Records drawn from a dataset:
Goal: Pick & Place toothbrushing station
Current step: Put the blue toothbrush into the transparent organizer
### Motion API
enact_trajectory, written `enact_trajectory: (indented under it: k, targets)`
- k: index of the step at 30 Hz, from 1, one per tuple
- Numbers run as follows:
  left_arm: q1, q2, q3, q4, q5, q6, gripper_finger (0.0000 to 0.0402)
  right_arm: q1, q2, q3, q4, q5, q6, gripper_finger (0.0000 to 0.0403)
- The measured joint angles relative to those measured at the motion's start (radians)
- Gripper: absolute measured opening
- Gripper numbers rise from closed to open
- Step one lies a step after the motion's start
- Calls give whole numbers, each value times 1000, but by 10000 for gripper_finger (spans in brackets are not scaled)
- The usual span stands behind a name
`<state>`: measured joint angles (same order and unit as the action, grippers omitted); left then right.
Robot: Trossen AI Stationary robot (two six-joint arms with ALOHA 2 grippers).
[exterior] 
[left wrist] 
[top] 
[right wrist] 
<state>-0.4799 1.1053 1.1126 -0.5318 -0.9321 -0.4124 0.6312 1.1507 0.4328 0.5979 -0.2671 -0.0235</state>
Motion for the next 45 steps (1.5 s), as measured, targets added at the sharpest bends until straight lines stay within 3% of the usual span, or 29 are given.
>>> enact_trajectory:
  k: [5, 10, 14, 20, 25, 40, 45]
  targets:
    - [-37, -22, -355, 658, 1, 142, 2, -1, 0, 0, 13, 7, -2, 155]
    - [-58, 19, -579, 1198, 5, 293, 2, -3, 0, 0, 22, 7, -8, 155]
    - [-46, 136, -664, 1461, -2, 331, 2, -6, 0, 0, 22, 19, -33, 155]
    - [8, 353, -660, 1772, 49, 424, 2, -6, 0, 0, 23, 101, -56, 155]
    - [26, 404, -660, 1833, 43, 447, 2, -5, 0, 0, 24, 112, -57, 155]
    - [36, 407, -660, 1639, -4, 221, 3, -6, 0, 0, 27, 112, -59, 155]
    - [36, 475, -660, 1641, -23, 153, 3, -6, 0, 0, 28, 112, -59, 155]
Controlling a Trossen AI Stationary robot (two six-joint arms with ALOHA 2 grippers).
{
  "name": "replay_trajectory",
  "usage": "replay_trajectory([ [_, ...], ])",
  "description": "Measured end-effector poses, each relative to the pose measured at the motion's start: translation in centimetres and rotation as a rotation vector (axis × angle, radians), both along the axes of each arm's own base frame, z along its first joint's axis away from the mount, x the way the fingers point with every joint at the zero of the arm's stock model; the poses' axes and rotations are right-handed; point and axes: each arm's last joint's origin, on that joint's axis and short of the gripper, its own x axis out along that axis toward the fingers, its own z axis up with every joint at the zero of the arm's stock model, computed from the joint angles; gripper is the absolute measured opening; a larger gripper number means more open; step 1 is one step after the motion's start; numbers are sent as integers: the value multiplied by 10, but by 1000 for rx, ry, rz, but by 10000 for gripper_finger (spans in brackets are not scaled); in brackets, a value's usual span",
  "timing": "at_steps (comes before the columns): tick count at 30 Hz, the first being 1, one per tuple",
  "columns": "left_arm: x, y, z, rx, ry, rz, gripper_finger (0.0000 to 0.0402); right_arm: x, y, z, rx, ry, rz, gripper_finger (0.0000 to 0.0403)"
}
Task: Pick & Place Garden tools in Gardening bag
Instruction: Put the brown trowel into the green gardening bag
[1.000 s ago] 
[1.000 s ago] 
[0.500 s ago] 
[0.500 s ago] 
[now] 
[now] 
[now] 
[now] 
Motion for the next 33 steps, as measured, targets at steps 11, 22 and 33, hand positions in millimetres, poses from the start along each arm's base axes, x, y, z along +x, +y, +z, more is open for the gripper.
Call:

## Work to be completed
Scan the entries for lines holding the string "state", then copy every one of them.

## Solution for this task
`<state>`: measured joint angles (same order and unit as the action, grippers omitted); left then right.
<state>-0.4799 1.1053 1.1126 -0.5318 -0.9321 -0.4124 0.6312 1.1507 0.4328 0.5979 -0.2671 -0.0235</state>

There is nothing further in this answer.